BEGIN Supplied material
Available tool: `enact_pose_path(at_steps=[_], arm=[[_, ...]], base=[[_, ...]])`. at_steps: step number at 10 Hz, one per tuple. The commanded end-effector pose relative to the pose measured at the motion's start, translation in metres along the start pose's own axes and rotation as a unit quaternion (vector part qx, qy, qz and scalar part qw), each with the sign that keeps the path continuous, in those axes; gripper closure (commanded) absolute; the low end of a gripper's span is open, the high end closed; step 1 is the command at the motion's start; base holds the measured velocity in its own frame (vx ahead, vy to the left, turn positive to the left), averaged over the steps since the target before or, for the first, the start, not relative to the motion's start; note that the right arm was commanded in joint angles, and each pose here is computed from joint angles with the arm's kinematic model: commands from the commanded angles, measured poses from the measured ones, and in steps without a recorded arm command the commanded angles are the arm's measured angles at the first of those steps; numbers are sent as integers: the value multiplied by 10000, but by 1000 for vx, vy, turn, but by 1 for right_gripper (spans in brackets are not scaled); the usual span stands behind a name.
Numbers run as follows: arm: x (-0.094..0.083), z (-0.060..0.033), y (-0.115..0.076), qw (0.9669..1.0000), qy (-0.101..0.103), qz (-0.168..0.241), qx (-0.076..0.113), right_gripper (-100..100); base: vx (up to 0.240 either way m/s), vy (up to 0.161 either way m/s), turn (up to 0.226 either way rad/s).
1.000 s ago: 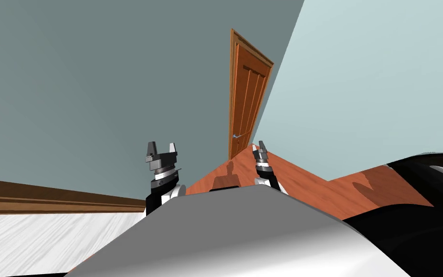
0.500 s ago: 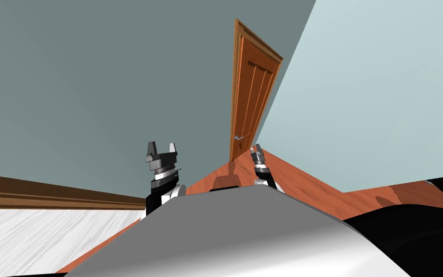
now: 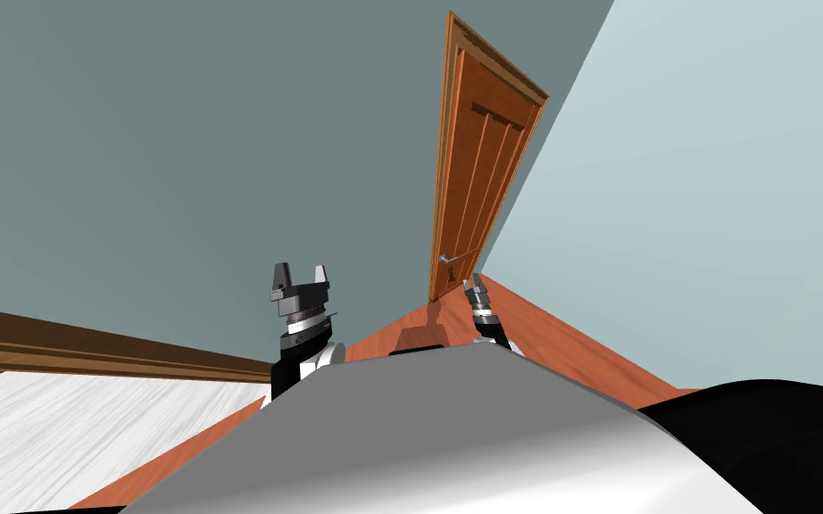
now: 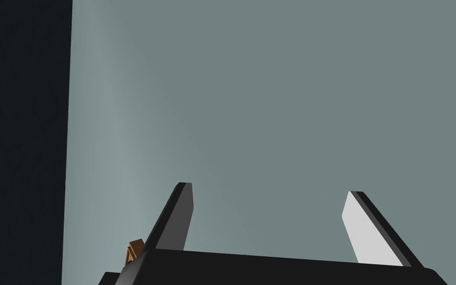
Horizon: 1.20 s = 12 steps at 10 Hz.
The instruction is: Pull the door open
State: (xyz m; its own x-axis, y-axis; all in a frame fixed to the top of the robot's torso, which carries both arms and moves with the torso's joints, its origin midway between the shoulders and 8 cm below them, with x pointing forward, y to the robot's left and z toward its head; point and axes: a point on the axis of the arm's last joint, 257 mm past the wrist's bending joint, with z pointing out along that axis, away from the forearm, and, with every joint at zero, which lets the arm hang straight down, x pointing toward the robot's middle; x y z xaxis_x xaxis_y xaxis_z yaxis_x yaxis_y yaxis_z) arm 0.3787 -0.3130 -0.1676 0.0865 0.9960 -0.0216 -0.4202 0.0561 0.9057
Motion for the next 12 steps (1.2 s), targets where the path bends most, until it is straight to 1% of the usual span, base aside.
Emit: enact_pose_path(at_steps=[1,3,4,7,8,12], arm=[[-21,-21,-78,10000,21,14,55,-100],[-41,-98,-251,9997,86,57,204,-100],[-42,-99,-254,9997,85,57,208,-100],[-81,-222,-495,9989,180,121,423,-100],[-84,-231,-510,9988,176,119,442,-100],[-157,-416,-815,9967,284,198,741,-100]], base=[[55,-65,34],[48,-58,101],[47,-57,54],[64,-60,119],[59,-68,38],[64,-72,120]])
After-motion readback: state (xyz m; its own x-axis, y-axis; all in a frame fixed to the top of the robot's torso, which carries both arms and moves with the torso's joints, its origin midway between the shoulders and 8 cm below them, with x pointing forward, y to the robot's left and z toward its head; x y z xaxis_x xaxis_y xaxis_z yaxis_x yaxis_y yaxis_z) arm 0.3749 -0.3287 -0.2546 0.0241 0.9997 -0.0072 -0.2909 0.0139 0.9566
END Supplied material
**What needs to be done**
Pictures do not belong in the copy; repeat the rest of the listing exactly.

**Your solution**
Available tool: `enact_pose_path(at_steps=[_], arm=[[_, ...]], base=[[_, ...]])`. at_steps: step number at 10 Hz, one per tuple. The commanded end-effector pose relative to the pose measured at the motion's start, translation in metres along the start pose's own axes and rotation as a unit quaternion (vector part qx, qy, qz and scalar part qw), each with the sign that keeps the path continuous, in those axes; gripper closure (commanded) absolute; the low end of a gripper's span is open, the high end closed; step 1 is the command at the motion's start; base holds the measured velocity in its own frame (vx ahead, vy to the left, turn positive to the left), averaged over the steps since the target before or, for the first, the start, not relative to the motion's start; note that the right arm was commanded in joint angles, and each pose here is computed from joint angles with the arm's kinematic model: commands from the commanded angles, measured poses from the measured ones, and in steps without a recorded arm command the commanded angles are the arm's measured angles at the first of those steps; numbers are sent as integers: the value multiplied by 10000, but by 1000 for vx, vy, turn, but by 1 for right_gripper (spans in brackets are not scaled); the usual span stands behind a name.
Numbers run as follows: arm: x (-0.094..0.083), z (-0.060..0.033), y (-0.115..0.076), qw (0.9669..1.0000), qy (-0.101..0.103), qz (-0.168..0.241), qx (-0.076..0.113), right_gripper (-100..100); base: vx (up to 0.240 either way m/s), vy (up to 0.161 either way m/s), turn (up to 0.226 either way rad/s).
1.000 s ago: 
0.500 s ago: 
now: 
now: 
Horizon: 1.20 s = 12 steps at 10 Hz.
The instruction is: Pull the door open
State: (xyz m; its own x-axis, y-axis; all in a frame fixed to the top of the robot's torso, which carries both arms and moves with the torso's joints, its origin midway between the shoulders and 8 cm below them, with x pointing forward, y to the robot's left and z toward its head; point and axes: a point on the axis of the arm's last joint, 257 mm past the wrist's bending joint, with z pointing out along that axis, away from the forearm, and, with every joint at zero, which lets the arm hang straight down, x pointing toward the robot's middle; x y z xaxis_x xaxis_y xaxis_z yaxis_x yaxis_y yaxis_z) arm 0.3787 -0.3130 -0.1676 0.0865 0.9960 -0.0216 -0.4202 0.0561 0.9057
Motion for the next 12 steps (1.2 s), targets where the path bends most, until it is straight to 1% of the usual span, base aside.
Emit: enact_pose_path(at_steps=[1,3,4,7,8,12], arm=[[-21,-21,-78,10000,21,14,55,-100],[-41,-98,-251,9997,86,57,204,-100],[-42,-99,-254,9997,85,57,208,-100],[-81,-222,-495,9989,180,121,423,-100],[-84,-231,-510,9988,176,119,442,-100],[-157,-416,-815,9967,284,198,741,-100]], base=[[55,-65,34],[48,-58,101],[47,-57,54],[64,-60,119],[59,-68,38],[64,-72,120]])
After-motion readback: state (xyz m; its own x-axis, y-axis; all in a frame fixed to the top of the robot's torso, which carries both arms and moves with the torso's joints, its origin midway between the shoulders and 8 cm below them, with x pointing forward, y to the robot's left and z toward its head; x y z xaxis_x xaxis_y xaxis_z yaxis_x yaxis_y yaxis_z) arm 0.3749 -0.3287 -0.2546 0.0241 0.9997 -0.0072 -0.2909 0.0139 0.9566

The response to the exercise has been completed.